Stored items
┄┄┄┄┄┄┄┄┄┄

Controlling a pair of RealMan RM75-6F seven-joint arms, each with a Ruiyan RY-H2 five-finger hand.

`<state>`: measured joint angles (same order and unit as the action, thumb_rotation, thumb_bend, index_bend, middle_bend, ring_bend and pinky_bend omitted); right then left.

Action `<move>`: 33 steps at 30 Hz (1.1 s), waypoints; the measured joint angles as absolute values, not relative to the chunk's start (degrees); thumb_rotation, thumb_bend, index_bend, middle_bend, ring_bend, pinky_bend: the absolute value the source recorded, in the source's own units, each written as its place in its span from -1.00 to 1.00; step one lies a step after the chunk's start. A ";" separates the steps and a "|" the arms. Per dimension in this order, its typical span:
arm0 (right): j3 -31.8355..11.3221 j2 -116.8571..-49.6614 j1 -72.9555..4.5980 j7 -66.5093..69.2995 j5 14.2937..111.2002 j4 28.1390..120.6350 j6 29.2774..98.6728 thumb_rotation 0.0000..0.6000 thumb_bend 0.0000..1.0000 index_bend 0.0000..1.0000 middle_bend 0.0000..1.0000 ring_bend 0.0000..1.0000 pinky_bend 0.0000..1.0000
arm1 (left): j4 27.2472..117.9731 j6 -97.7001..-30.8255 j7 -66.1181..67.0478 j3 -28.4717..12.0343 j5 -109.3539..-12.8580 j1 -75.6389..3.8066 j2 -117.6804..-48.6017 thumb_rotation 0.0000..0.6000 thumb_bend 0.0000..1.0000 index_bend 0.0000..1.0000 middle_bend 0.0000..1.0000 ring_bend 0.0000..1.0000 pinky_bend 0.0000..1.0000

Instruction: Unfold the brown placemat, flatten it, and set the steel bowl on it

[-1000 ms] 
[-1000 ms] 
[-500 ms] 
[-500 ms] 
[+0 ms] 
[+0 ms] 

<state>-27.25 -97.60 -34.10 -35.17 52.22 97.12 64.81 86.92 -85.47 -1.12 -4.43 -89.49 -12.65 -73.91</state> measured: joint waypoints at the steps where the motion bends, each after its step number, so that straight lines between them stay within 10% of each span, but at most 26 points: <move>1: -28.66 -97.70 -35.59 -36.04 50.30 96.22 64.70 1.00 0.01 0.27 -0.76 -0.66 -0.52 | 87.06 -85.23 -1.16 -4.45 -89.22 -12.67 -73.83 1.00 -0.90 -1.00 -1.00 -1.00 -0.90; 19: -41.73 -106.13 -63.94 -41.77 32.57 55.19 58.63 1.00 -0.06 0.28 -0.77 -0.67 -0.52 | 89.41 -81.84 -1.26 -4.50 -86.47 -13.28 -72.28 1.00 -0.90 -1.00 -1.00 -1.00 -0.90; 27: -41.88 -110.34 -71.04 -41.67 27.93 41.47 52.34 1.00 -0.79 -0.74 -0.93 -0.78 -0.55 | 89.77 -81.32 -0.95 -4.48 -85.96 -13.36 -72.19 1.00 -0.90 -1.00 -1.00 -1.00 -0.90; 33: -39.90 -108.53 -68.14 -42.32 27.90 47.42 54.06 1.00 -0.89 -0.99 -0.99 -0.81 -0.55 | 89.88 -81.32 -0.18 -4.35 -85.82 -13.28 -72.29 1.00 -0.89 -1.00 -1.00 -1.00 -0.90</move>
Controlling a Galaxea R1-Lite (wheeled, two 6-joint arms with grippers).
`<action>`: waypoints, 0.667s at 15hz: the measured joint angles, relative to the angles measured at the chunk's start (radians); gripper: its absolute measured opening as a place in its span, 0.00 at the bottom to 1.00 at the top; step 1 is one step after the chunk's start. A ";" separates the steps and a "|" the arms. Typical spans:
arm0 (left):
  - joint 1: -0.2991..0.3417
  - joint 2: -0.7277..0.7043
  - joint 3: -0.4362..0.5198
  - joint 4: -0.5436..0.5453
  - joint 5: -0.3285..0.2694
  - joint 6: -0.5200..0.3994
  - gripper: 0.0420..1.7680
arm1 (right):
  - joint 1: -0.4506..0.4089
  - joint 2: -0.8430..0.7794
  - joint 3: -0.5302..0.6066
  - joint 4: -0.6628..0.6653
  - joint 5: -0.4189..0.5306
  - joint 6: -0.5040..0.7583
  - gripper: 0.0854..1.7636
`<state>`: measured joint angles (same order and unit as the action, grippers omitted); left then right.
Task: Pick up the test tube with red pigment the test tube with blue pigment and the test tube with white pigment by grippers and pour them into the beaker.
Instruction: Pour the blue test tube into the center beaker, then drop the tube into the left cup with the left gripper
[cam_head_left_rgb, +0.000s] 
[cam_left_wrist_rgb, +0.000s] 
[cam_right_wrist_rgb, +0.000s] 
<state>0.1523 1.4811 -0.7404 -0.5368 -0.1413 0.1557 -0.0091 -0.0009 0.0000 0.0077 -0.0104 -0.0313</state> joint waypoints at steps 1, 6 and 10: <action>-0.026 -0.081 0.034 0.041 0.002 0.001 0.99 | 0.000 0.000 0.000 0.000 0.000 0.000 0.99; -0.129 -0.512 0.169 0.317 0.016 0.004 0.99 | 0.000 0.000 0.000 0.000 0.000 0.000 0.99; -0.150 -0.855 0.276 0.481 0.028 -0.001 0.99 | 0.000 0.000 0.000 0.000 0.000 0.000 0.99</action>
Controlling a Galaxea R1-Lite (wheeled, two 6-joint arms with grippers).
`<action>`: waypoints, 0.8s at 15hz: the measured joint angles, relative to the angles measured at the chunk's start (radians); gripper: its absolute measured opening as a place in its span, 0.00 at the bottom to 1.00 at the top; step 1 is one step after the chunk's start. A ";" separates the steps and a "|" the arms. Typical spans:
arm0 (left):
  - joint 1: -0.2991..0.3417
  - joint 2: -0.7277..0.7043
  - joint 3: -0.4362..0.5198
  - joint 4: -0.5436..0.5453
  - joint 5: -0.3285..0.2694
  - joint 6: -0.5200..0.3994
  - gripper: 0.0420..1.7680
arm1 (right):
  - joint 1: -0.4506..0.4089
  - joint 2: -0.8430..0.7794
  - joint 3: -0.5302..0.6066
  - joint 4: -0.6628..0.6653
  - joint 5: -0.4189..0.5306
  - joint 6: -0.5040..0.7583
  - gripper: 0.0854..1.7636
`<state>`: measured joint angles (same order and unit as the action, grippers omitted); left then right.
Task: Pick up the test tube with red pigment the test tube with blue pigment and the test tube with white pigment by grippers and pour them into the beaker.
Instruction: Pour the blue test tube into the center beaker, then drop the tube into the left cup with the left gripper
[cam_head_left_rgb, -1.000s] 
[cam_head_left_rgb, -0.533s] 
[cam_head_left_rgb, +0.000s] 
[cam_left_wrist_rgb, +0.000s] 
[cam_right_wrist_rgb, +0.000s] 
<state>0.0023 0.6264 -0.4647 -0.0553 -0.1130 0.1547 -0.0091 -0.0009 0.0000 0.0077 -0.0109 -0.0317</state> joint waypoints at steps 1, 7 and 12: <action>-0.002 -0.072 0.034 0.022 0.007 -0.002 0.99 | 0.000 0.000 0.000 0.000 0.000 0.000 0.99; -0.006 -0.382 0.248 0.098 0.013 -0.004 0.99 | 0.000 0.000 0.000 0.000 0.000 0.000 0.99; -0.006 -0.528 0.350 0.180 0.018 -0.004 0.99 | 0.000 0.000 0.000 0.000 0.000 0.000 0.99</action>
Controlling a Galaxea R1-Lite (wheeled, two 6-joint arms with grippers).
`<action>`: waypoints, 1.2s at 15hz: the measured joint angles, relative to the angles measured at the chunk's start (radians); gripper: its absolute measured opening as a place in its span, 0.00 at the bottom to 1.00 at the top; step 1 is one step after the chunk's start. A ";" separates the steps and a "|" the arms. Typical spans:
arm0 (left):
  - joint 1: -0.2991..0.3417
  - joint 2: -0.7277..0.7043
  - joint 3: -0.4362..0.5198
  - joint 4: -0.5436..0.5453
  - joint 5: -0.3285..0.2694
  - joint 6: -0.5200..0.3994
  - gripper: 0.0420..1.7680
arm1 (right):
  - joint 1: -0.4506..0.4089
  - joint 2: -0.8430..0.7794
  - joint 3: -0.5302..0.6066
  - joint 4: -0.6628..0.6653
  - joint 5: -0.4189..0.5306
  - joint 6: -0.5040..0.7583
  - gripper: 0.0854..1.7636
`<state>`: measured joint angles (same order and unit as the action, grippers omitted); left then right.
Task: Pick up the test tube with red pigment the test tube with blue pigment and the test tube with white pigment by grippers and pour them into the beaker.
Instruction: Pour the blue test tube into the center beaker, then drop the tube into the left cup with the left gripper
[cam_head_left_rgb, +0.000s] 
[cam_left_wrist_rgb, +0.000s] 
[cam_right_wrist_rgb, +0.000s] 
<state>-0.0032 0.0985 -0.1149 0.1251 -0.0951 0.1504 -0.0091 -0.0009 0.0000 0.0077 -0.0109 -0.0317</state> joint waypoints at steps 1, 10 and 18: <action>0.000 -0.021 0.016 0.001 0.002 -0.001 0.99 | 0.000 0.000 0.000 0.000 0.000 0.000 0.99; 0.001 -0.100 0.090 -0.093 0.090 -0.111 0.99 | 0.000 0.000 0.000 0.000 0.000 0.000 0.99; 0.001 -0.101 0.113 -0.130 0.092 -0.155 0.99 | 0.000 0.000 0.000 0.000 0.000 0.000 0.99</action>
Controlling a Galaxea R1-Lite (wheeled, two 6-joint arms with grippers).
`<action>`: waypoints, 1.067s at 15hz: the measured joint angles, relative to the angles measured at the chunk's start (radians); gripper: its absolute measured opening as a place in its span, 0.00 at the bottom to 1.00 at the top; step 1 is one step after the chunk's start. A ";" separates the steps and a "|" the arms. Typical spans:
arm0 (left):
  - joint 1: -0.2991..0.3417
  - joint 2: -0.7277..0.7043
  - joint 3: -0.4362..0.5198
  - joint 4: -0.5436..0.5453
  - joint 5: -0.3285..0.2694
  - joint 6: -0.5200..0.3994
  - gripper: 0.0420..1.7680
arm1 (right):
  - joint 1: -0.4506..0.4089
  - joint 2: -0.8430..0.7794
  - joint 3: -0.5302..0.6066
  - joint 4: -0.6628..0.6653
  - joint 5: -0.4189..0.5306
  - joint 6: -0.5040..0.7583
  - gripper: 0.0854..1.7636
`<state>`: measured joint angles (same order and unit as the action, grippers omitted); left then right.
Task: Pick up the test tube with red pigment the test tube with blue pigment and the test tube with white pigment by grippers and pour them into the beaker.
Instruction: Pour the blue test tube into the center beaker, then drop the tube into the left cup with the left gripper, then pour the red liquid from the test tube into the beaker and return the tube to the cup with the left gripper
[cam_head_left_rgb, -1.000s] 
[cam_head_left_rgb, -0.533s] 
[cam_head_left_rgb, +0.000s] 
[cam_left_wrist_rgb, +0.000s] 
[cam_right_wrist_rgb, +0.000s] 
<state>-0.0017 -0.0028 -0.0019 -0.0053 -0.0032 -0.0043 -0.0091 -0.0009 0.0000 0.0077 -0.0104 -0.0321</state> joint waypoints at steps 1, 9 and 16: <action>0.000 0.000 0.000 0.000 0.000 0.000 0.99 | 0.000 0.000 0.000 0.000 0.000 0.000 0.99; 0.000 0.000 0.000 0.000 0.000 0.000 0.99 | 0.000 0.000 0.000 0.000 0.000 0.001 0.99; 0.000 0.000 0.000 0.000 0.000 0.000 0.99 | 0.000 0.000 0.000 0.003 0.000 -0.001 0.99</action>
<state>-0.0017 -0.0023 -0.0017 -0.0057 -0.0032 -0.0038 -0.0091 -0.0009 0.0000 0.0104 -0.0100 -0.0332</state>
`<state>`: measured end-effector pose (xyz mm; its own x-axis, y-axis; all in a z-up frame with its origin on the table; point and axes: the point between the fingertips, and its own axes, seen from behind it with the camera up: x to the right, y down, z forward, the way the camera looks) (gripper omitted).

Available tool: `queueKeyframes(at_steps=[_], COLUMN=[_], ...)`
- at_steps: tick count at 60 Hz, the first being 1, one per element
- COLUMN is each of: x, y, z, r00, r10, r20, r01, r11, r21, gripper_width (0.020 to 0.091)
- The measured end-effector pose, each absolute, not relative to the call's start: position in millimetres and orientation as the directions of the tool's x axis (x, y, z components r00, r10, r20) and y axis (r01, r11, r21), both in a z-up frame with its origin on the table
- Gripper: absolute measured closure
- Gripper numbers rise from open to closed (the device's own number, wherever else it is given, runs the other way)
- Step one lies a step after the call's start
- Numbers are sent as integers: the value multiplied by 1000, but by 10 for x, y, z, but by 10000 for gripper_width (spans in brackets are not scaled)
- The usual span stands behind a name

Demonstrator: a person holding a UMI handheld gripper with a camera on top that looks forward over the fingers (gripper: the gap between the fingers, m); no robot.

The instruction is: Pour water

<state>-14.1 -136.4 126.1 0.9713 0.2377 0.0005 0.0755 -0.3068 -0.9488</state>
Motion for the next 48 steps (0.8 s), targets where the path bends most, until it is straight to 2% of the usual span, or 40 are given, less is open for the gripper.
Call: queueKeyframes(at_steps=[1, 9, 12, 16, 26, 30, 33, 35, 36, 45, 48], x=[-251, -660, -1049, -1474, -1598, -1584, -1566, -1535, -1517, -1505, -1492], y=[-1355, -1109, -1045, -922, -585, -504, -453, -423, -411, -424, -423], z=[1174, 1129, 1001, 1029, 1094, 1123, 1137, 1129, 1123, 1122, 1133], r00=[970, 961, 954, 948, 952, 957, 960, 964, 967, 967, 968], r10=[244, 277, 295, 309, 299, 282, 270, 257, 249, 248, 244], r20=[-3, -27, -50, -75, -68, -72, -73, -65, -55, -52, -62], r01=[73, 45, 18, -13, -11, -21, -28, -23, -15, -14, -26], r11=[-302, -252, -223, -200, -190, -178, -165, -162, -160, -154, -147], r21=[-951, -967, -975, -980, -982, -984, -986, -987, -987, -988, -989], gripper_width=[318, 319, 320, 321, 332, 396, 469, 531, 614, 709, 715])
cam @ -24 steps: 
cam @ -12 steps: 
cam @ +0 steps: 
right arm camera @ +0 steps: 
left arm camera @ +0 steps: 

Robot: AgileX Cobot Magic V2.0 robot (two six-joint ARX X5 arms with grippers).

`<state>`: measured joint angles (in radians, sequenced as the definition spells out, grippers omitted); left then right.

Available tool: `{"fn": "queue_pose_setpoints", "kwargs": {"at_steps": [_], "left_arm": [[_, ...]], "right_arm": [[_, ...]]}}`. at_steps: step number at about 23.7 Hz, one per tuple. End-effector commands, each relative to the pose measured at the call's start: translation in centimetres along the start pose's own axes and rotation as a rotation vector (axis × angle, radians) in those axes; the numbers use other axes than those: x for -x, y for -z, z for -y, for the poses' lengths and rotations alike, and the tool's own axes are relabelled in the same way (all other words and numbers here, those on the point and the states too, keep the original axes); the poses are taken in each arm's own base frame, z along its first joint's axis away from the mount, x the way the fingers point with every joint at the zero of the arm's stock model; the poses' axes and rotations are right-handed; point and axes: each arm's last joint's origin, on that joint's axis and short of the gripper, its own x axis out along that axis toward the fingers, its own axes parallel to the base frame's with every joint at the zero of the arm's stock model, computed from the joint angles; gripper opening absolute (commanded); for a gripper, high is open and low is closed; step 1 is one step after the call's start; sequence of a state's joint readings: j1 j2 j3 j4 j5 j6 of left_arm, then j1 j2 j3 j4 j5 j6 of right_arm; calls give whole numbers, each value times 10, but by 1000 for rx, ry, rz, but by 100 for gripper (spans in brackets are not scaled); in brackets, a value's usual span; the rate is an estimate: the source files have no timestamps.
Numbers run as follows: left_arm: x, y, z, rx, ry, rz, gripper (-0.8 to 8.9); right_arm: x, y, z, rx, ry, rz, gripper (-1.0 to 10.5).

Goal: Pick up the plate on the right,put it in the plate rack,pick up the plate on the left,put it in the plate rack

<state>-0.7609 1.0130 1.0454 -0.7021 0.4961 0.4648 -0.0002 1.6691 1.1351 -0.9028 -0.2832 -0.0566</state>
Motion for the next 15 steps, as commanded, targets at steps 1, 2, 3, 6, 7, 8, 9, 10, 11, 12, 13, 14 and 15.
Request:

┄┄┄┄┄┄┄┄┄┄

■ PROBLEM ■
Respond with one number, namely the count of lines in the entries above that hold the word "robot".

■ PROBLEM SOLUTION ■
2